■ **WHAT YOU NEED TO DO**
Everything in the listing must be transcribed exactly, from the first line to the last.

■ **DATA EXCERPT**
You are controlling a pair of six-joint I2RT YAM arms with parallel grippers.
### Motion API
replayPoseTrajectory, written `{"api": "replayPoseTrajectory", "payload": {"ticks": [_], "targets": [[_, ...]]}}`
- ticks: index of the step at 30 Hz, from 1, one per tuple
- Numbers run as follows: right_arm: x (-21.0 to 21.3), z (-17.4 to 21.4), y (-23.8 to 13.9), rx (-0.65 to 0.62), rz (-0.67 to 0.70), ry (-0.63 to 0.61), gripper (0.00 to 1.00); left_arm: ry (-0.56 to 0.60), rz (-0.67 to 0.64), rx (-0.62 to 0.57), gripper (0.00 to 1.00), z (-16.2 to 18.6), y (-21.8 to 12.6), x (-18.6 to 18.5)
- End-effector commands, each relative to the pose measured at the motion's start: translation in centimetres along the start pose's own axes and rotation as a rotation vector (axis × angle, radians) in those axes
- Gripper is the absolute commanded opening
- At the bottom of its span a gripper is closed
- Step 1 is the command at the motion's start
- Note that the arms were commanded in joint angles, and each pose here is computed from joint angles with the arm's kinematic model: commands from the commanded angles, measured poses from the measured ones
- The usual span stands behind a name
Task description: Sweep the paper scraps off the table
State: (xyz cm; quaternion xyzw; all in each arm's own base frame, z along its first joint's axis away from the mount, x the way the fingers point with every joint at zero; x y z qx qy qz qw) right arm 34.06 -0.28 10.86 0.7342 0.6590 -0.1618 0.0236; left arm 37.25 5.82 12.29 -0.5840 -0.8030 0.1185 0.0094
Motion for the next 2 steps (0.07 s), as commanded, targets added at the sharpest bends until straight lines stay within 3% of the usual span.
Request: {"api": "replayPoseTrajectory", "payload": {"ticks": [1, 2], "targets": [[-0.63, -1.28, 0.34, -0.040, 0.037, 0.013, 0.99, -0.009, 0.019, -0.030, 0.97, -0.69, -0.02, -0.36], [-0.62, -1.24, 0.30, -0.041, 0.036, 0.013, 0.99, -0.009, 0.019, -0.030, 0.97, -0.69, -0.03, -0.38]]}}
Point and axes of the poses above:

■ **RESULT**
You are controlling a pair of six-joint I2RT YAM arms with parallel grippers.
### Motion API
replayPoseTrajectory, written `{"api": "replayPoseTrajectory", "payload": {"ticks": [_], "targets": [[_, ...]]}}`
- ticks: index of the step at 30 Hz, from 1, one per tuple
- Numbers run as follows: right_arm: x (-21.0 to 21.3), z (-17.4 to 21.4), y (-23.8 to 13.9), rx (-0.65 to 0.62), rz (-0.67 to 0.70), ry (-0.63 to 0.61), gripper (0.00 to 1.00); left_arm: ry (-0.56 to 0.60), rz (-0.67 to 0.64), rx (-0.62 to 0.57), gripper (0.00 to 1.00), z (-16.2 to 18.6), y (-21.8 to 12.6), x (-18.6 to 18.5)
- End-effector commands, each relative to the pose measured at the motion's start: translation in centimetres along the start pose's own axes and rotation as a rotation vector (axis × angle, radians) in those axes
- Gripper is the absolute commanded opening
- At the bottom of its span a gripper is closed
- Step 1 is the command at the motion's start
- Note that the arms were commanded in joint angles, and each pose here is computed from joint angles with the arm's kinematic model: commands from the commanded angles, measured poses from the measured ones
- The usual span stands behind a name
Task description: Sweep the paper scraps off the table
State: (xyz cm; quaternion xyzw; all in each arm's own base frame, z along its first joint's axis away from the mount, x the way the fingers point with every joint at zero; x y z qx qy qz qw) right arm 34.06 -0.28 10.86 0.7342 0.6590 -0.1618 0.0236; left arm 37.25 5.82 12.29 -0.5840 -0.8030 0.1185 0.0094
Motion for the next 2 steps (0.07 s), as commanded, targets added at the sharpest bends until straight lines stay within 3% of the usual span.
Request: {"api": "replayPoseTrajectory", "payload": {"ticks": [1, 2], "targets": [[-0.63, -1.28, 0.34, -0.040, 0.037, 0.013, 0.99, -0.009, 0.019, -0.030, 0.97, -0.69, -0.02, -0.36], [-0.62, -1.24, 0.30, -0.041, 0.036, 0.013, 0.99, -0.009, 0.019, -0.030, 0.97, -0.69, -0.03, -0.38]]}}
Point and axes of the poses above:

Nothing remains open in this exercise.